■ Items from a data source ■
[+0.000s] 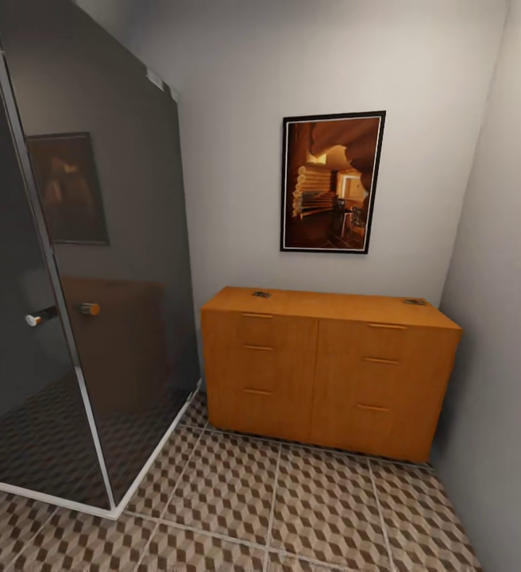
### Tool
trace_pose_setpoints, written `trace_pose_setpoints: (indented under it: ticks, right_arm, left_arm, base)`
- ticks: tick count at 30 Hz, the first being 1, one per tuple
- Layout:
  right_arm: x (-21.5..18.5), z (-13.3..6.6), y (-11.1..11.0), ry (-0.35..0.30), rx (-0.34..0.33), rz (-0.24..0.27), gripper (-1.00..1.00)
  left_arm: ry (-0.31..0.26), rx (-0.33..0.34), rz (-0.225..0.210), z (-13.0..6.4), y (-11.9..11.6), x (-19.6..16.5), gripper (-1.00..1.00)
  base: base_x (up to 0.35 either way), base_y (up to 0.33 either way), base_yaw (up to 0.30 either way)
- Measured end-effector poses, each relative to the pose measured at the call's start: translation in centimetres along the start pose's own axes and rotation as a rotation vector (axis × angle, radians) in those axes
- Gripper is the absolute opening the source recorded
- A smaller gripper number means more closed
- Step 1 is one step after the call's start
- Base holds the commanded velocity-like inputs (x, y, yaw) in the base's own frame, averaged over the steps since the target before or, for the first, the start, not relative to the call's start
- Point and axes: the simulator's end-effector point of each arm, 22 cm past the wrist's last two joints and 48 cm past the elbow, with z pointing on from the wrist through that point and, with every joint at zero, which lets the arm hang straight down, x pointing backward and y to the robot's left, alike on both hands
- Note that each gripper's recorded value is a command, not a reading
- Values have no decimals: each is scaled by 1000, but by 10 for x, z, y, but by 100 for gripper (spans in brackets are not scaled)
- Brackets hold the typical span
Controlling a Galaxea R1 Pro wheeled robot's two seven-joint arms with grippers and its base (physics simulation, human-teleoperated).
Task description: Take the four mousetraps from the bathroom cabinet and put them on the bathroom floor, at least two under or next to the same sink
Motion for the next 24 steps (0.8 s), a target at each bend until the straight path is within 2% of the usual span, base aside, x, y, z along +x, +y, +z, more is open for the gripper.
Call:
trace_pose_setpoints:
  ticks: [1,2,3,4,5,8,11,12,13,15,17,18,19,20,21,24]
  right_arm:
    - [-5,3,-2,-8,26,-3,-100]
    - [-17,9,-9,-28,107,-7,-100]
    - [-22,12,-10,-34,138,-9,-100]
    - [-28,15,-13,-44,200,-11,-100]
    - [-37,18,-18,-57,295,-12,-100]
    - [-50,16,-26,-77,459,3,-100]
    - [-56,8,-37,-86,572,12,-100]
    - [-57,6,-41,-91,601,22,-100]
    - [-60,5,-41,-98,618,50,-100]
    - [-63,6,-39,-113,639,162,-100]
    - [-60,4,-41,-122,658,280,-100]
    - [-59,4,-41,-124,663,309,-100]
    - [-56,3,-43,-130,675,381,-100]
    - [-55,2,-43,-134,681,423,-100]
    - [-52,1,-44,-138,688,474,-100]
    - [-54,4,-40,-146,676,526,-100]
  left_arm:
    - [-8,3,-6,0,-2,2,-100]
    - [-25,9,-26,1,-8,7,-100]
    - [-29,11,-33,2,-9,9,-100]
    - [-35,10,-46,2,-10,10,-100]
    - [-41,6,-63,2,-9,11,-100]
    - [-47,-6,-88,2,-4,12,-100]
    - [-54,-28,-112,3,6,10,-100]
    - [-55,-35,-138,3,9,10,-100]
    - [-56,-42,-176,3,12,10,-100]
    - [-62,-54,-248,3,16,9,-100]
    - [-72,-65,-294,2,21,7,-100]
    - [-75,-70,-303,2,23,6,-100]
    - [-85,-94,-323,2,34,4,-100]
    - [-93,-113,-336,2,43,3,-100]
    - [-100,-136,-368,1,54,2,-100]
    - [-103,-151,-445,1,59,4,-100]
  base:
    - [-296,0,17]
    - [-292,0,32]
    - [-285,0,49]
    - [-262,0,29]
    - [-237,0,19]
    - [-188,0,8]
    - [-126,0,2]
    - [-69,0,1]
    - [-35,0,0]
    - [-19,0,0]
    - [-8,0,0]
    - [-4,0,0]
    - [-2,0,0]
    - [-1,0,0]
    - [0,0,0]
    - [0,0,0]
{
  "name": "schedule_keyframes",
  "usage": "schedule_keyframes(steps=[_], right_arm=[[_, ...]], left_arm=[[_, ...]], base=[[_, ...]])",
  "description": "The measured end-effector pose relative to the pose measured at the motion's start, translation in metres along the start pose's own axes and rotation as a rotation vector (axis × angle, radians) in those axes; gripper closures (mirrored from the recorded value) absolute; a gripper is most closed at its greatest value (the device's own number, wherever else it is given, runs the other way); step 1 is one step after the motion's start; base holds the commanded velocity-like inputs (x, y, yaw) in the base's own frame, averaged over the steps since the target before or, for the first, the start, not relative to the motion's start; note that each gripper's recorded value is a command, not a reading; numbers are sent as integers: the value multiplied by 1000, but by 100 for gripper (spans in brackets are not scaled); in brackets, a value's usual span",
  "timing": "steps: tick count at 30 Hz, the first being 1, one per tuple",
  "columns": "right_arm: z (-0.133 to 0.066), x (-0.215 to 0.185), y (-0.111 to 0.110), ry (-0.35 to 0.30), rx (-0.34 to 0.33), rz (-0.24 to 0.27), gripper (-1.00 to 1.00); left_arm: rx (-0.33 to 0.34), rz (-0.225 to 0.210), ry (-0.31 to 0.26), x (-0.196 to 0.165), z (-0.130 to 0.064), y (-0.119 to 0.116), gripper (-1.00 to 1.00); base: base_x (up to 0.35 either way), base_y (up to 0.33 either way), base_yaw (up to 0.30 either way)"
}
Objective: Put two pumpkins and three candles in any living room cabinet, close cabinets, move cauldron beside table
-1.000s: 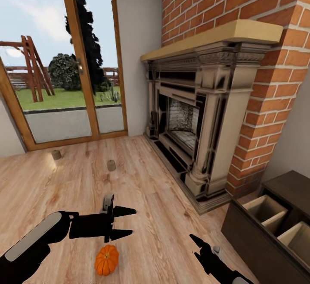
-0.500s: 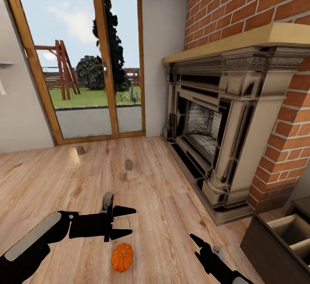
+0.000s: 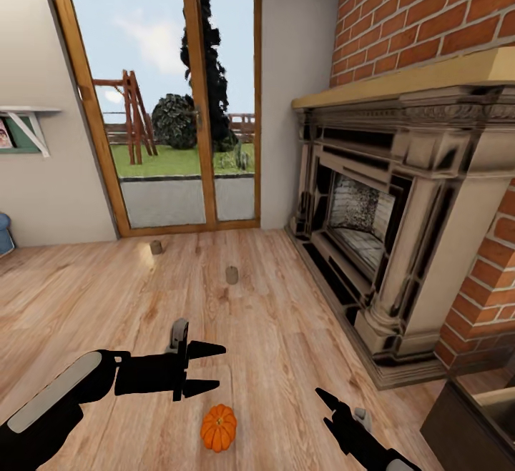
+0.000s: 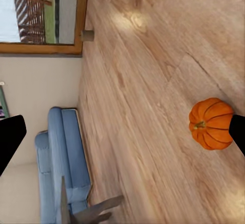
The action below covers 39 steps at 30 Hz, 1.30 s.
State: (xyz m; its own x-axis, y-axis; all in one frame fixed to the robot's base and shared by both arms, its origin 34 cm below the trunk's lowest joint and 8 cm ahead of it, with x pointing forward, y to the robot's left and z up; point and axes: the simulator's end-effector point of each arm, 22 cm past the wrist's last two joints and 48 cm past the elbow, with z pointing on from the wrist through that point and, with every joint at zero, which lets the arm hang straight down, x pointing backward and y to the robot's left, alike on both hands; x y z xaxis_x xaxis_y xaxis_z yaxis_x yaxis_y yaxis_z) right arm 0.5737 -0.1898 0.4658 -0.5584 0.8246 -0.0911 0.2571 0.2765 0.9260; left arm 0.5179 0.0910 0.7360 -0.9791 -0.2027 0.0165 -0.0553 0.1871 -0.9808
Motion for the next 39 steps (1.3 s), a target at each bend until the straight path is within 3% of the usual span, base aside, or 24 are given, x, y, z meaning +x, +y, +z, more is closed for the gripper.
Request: schedule_keyframes(steps=[16,28,39], right_arm=[[-8,-11,33,-18,-1,-20,-100],[-8,-11,32,-21,0,-24,-100],[-8,-11,32,-21,1,-24,-100]], left_arm=[[1,-2,-4,-7,-6,-33,-100],[2,-2,-4,-7,-6,-33,-100],[2,-2,-5,-7,-6,-33,-100]], base=[[0,0,1],[0,0,9],[23,20,237]])
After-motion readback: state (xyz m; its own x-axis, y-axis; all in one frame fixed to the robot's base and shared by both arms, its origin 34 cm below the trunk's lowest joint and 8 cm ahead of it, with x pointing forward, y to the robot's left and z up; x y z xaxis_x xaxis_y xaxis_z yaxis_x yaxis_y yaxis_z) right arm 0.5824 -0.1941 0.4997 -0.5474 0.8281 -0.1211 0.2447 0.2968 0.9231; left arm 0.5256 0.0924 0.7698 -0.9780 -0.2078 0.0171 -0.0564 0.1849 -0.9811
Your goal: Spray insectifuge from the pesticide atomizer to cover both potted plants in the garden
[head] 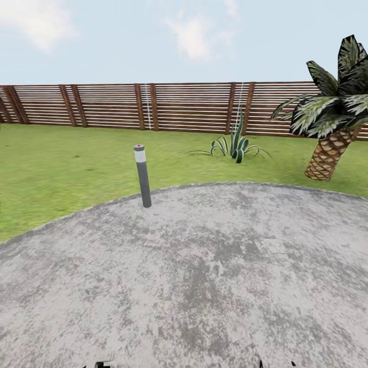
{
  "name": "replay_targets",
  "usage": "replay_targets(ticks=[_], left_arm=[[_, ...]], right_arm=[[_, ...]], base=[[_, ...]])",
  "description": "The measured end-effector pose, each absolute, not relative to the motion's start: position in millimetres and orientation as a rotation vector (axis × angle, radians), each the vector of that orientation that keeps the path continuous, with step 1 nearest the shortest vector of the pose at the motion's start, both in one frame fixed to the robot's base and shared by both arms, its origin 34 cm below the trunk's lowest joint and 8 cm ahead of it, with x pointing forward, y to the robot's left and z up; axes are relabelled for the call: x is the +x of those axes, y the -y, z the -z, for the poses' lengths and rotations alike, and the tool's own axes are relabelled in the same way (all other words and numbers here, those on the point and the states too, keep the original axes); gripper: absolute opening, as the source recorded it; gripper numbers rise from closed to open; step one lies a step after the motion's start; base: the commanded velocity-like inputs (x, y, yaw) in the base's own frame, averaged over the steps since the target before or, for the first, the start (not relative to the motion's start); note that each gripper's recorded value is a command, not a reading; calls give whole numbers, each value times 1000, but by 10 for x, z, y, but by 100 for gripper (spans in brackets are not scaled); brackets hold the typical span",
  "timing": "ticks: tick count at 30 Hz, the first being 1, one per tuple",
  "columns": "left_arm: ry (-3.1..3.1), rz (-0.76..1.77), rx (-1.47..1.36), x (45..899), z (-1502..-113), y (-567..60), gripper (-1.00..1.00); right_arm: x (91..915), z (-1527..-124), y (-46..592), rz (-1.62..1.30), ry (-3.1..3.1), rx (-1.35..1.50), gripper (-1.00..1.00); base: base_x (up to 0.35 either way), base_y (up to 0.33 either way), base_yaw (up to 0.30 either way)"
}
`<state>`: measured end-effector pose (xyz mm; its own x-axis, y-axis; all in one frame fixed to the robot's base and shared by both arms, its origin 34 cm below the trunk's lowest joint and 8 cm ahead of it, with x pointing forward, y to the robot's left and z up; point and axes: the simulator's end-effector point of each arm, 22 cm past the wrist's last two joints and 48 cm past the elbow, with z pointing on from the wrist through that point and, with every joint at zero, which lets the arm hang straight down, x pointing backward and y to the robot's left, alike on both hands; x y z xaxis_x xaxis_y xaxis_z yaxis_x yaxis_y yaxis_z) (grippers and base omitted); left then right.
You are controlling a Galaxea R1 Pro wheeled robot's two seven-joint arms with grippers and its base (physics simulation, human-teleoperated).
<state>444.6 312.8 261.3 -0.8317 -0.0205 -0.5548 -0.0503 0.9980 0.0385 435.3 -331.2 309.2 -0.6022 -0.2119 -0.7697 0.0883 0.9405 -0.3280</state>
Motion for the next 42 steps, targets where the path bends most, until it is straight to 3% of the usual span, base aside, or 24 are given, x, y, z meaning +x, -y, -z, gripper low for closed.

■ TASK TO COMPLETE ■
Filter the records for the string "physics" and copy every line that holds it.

■ TASK ANSWER ■
Controlling a Galaxea R1 Pro wheeled robot's two seven-joint arms with grippers and its base (physics simulation, human-teleoperated).
You are controlling a Galaxea R1 Pro wheeled robot's two seven-joint arms with grippers and its base (physics simulation, human-teleoperated).

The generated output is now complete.